The z score is equal to |A1-A2|/SE(A1-A2), which indicates how far and in which direction the observation deviates from its distribution's mean expressed in units of its distribution's standard deviation. The multiple comparisons were adjusted using the most conservative approach, a Bonferroni-type correction (Sokal and Rohlf, 1995), for multiple posteriori comparisons with two types of random controls.

3 RESULTS

3.1 Materials

We used a Gene Ontology file that contains hierarchical relations organized as three exclusive axes of biological concepts. The version of GO used in the study, dated August 2005, was downloaded from http://www.geneontology.org/GO.downloads.shtml, and contains 9,633 distinct Biological Processes (P), 1,570 distinct Cellular Components (C) and 7,063 distinct Molecular Functions (F), excluding the 1,000 terms annotated as obsolete.

Two GO Annotation files for Homo sapiens, which contain annotations relating human genes to their Biological Processes (Ps), Molecular Functions (Fs) and Cellular Components (Cs) in GO, were used in the study. The older, historical GO annotation file, referred to as GOAh in this paper, is dated March 2003, and was obtained directly from NIH/NLM/NCBI. GOAh contains 51,830 distinct gene-GO entries, including 11,221 distinct human genes and 3,448 unique GO terms. The second GO Annotation file, referred as GOAr, is dated August 2005, and was downloaded from Entrez Gene of NCBI (http://www.ncbi.nlm.nih.gov/entrez/query.fcgi?db=gene). It contains 86,348 distinct gene-GO entries, including 15,442 distinct human genes and 4,610 distinct GO terms. A detailed comparison between the numbers of distinct GO terms and their annotated genes found in these two files is summarized in Table 2.

Table 2
Summary of the content of two GO Annotation (GOA) tables: historical GOA file (GOAh) dated March 2003, and more recent GOA file (GOAr) dated August 2005.

3.2 Experiments

In order to evaluate the accuracy of the predictions, we conducted three experiments:

  1. A 10-fold cross-validation (Sholom and Casimir, 1991) was performed to compare ITSS to published predictive algorithms on the SGD and FlyBase databases.
  2. As no such previous studies exist for Homo sapiens, a 10-fold cross-validation comparable to the first experiment, and a “historical” validation were conducted on the Homo sapiens database. Subsequently, we manually assessed 100 randomly selected positive predictions from the Homo sapiens data resulting from the use of the optimal algorithm parameter values derived from the validation studies.

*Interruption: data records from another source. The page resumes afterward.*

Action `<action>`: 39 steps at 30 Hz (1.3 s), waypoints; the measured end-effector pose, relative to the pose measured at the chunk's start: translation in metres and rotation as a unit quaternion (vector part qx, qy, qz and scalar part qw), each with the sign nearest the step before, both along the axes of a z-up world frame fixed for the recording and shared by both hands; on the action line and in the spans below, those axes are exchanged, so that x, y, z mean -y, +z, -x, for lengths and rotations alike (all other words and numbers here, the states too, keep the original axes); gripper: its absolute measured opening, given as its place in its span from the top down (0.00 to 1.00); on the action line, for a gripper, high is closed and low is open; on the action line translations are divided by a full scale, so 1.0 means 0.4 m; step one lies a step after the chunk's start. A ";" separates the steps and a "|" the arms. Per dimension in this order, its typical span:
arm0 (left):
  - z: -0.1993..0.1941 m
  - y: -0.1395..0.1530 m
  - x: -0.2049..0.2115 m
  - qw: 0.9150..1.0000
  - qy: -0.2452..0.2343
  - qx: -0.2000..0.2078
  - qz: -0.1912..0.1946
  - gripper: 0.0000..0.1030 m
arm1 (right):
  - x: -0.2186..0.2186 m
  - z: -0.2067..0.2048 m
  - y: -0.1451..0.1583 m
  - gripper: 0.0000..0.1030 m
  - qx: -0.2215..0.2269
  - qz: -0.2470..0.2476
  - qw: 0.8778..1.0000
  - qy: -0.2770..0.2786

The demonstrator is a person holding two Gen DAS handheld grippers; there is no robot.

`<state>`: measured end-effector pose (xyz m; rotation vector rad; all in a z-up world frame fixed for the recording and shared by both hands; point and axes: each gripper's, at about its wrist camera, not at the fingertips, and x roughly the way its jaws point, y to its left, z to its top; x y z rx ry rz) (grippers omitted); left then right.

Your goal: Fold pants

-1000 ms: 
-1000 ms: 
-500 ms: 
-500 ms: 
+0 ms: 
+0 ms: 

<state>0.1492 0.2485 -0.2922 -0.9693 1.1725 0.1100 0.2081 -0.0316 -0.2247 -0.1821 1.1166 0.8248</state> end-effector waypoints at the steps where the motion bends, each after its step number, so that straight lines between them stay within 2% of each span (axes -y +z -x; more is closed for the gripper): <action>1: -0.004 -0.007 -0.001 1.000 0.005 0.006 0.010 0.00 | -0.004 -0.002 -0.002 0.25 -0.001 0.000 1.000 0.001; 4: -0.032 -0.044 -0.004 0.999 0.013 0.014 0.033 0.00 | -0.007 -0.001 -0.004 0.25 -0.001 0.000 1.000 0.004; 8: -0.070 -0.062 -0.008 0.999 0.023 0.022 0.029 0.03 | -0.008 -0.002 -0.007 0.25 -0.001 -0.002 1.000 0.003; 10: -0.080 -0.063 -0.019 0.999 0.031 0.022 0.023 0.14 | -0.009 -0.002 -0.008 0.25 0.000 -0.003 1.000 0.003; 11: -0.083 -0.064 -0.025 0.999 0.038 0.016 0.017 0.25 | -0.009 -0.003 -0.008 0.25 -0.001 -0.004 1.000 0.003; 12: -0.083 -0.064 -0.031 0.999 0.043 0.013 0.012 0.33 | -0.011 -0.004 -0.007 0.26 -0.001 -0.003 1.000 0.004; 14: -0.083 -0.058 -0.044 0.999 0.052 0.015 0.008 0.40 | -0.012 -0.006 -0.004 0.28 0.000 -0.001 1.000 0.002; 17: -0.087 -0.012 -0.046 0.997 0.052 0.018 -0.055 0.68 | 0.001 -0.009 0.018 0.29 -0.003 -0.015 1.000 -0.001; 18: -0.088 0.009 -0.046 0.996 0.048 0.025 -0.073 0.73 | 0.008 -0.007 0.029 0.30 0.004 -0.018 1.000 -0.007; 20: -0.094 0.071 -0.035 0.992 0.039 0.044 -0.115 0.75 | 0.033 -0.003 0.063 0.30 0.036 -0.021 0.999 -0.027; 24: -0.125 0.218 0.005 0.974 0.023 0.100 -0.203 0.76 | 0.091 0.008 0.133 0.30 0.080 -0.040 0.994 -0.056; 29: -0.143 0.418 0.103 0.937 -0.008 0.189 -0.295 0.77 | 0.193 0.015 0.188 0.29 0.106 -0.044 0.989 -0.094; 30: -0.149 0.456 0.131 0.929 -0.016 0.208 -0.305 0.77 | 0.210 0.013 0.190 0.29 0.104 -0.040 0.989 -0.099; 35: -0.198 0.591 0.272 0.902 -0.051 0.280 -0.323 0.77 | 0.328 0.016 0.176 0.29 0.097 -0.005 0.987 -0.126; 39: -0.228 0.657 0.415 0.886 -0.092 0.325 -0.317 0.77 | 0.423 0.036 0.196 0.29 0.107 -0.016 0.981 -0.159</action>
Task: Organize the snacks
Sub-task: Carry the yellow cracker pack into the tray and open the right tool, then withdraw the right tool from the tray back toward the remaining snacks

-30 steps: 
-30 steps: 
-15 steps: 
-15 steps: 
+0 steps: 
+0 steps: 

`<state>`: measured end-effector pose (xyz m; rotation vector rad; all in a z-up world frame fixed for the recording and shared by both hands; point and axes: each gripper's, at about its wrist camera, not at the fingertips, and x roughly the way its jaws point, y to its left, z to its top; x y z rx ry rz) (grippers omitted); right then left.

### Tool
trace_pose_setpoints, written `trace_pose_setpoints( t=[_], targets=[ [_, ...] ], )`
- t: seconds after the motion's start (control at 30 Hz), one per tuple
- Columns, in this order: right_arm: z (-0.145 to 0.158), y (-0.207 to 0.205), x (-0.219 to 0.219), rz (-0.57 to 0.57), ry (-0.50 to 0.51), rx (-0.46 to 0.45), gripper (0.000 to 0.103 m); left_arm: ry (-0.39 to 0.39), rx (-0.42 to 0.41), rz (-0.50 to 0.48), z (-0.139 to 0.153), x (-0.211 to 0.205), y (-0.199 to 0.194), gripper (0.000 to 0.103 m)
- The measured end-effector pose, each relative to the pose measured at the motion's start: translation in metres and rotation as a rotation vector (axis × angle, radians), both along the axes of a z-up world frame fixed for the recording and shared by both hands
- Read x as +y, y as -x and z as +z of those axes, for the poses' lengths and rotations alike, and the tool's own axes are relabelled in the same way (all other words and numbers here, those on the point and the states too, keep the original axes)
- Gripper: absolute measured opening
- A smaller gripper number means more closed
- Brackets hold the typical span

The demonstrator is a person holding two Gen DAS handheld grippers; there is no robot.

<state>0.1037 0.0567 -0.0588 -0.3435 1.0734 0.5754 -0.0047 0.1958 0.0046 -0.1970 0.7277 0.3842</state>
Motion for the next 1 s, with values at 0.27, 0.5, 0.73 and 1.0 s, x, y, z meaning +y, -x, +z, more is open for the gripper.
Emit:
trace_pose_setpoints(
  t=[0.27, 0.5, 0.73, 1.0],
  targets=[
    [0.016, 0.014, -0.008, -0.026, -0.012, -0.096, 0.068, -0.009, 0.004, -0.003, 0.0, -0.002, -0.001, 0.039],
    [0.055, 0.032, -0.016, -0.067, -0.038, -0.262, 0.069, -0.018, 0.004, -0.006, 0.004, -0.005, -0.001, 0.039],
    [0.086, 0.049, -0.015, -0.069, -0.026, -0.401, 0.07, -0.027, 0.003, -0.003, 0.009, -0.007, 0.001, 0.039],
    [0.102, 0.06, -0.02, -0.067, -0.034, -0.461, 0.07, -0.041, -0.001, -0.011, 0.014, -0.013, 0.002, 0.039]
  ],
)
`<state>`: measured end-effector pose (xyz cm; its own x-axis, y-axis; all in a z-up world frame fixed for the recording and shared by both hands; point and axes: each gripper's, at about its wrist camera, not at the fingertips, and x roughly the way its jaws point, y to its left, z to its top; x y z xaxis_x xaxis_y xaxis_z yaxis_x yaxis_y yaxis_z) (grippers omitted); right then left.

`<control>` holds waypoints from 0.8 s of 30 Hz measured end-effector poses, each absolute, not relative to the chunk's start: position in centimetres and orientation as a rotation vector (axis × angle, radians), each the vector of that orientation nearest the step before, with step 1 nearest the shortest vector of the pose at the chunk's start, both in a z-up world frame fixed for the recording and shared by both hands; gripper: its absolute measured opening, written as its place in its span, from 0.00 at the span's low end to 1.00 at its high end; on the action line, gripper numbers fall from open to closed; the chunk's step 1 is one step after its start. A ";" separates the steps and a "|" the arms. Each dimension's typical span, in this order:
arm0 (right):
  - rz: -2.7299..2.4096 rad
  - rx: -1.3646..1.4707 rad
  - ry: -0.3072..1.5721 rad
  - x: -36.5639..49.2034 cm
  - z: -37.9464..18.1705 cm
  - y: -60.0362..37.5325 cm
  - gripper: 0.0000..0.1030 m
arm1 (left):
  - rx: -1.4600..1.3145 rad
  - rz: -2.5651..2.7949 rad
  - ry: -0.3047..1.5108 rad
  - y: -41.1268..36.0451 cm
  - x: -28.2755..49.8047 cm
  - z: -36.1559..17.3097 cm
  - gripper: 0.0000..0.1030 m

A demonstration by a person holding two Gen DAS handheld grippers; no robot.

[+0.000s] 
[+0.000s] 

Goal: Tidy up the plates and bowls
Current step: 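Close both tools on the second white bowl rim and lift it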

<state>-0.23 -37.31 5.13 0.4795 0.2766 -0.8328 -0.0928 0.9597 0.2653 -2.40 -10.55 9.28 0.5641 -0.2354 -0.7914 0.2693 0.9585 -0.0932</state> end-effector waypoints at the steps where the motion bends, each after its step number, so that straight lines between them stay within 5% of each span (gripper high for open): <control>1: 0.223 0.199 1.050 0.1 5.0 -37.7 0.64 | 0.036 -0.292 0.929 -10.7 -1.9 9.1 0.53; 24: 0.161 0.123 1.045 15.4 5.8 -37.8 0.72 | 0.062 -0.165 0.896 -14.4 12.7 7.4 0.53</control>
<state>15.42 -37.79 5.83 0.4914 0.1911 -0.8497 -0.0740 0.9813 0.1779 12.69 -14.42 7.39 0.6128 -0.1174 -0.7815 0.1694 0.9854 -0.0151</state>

Experiment 1. Comparison of ITSS to published predictive algorithms for the SGD and FlyBase datasets

To evaluate the ITSS approach in comparison to other machine learning algorithms that do not consider semantic distances between concepts, we compared the prediction results of the proposed ITSS algorithm to those of the Decision Tree and Bayesian Network studies performed by Roth and colleagues (King, et al., 2003). To obtain fair comparisons, we repeated the experimental methods of King et al. as precisely as possible. King et al. used SGD and FlyBase GOA files dated on January 22, 2002. As these original files were not available, we used SGD and FlyBase GOA files from 2005, and removed entries later than January 22, 2002 according to their PubMed IDs, to produce datasets of relatively similar size to those utilized by King et al. King et al. used a SGD file containing 6,403 genes and a FlyBase file containing 13,500 genes; we calculated datasets containing 6,099 and 11,142 genes, respectively.

We replicated the 10-fold cross-validation methods utilized by King et al. and also followed their procedures to get similar sets of GO terms. For this study, we used 165 GO terms for testing in both the SGD and FlyBase datasets, much smaller than the entire SGD (2,261) or FlyBase (3,859) datasets, because, in accordance with the criteria for selecting GO terms employed by King et al., GO terms associated with less than ten genes were removed. The theoretical component of this experiment is a 10-fold cross-validation, in which known annotations are used as the gold standard. The genes in each GOA file were randomly partitioned into 10 sets of approximately equal size. Each of these 10 sets of genes will be used as testing set, in turn, and the aggregate of the remaining nine sets as the training set. The task was to predict if a gene in the testing set is associated with a certain GO term. The gold standard for these validations was the corresponding GO Annotation files, as utilized in the experiments of King et al. The knowledge of whether the gene is associated with the target term is hidden from the ITSS algorithm, as its primary function is to provide a binary prediction for the term.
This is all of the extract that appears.